■ WORK TO COMPLETE:
Repeat the listing exactly, line by line, and leave the pictures behind.

━━━ DATA

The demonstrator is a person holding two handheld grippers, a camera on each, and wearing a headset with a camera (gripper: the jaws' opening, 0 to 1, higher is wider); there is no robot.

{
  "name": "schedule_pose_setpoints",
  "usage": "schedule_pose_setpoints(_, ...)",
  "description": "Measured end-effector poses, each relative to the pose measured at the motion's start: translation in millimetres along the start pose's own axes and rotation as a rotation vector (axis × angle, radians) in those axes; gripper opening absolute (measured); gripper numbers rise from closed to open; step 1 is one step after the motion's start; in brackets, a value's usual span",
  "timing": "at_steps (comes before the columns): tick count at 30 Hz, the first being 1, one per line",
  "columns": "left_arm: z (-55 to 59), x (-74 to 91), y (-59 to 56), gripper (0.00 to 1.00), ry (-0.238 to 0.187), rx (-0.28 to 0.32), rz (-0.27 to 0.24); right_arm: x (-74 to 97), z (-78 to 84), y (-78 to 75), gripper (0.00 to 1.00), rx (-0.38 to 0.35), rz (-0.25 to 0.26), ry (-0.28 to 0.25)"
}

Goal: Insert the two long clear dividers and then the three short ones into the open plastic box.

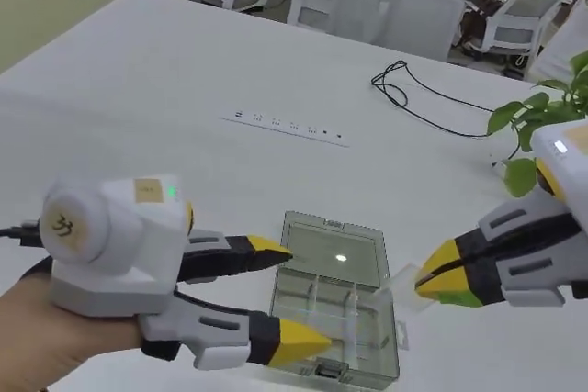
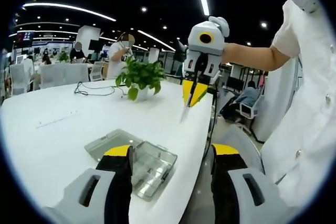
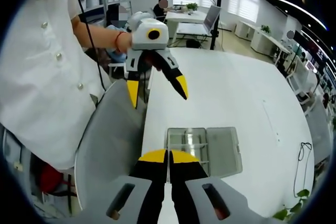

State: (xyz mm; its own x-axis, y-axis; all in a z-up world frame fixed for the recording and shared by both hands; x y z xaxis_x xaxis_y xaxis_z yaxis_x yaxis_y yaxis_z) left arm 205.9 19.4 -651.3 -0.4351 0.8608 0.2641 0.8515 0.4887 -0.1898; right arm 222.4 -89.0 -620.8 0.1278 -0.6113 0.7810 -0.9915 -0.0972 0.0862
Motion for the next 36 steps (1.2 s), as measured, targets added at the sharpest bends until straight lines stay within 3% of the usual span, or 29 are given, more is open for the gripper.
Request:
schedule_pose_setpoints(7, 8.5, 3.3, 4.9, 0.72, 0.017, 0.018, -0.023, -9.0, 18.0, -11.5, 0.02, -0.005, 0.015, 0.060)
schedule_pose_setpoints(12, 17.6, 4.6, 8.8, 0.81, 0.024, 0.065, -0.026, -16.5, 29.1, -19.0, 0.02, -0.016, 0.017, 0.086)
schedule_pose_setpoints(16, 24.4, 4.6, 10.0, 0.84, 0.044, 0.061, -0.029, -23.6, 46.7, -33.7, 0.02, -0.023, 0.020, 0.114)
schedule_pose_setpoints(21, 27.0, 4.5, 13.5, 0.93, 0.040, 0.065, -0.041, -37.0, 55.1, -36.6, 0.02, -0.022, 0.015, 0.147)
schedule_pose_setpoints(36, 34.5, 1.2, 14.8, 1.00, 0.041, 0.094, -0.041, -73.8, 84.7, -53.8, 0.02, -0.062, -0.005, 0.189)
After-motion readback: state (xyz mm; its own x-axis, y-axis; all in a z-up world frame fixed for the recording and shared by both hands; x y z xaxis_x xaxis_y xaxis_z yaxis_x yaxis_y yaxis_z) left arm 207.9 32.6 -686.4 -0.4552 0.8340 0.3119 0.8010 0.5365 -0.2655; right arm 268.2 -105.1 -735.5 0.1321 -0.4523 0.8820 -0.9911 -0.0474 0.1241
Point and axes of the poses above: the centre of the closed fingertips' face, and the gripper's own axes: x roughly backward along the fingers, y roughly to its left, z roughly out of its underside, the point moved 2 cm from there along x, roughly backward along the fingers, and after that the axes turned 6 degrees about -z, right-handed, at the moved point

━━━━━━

■ RESPONSE FOR THIS EXERCISE:
The demonstrator is a person holding two handheld grippers, a camera on each, and wearing a headset with a camera (gripper: the jaws' opening, 0 to 1, higher is wider); there is no robot.

{
  "name": "schedule_pose_setpoints",
  "usage": "schedule_pose_setpoints(_, ...)",
  "description": "Measured end-effector poses, each relative to the pose measured at the motion's start: translation in millimetres along the start pose's own axes and rotation as a rotation vector (axis × angle, radians) in those axes; gripper opening absolute (measured); gripper numbers rise from closed to open; step 1 is one step after the motion's start; in brackets, a value's usual span",
  "timing": "at_steps (comes before the columns): tick count at 30 Hz, the first being 1, one per line",
  "columns": "left_arm: z (-55 to 59), x (-74 to 91), y (-59 to 56), gripper (0.00 to 1.00), ry (-0.238 to 0.187), rx (-0.28 to 0.32), rz (-0.27 to 0.24); right_arm: x (-74 to 97), z (-78 to 84), y (-78 to 75), gripper (0.00 to 1.00), rx (-0.38 to 0.35), rz (-0.25 to 0.26), ry (-0.28 to 0.25)"
}

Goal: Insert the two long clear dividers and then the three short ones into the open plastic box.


State: (xyz mm; its own x-axis, y-axis; all in a z-up world frame fixed for the recording and shared by both hands; x y z xaxis_x xaxis_y xaxis_z yaxis_x yaxis_y yaxis_z) left arm 205.9 19.4 -651.3 -0.4351 0.8608 0.2641 0.8515 0.4887 -0.1898; right arm 222.4 -89.0 -620.8 0.1278 -0.6113 0.7810 -0.9915 -0.0972 0.0862
Motion for the next 36 steps (1.2 s), as measured, targets added at the sharpest bends until straight lines stay within 3% of the usual span, or 29 are given, more is open for the gripper.
Request:
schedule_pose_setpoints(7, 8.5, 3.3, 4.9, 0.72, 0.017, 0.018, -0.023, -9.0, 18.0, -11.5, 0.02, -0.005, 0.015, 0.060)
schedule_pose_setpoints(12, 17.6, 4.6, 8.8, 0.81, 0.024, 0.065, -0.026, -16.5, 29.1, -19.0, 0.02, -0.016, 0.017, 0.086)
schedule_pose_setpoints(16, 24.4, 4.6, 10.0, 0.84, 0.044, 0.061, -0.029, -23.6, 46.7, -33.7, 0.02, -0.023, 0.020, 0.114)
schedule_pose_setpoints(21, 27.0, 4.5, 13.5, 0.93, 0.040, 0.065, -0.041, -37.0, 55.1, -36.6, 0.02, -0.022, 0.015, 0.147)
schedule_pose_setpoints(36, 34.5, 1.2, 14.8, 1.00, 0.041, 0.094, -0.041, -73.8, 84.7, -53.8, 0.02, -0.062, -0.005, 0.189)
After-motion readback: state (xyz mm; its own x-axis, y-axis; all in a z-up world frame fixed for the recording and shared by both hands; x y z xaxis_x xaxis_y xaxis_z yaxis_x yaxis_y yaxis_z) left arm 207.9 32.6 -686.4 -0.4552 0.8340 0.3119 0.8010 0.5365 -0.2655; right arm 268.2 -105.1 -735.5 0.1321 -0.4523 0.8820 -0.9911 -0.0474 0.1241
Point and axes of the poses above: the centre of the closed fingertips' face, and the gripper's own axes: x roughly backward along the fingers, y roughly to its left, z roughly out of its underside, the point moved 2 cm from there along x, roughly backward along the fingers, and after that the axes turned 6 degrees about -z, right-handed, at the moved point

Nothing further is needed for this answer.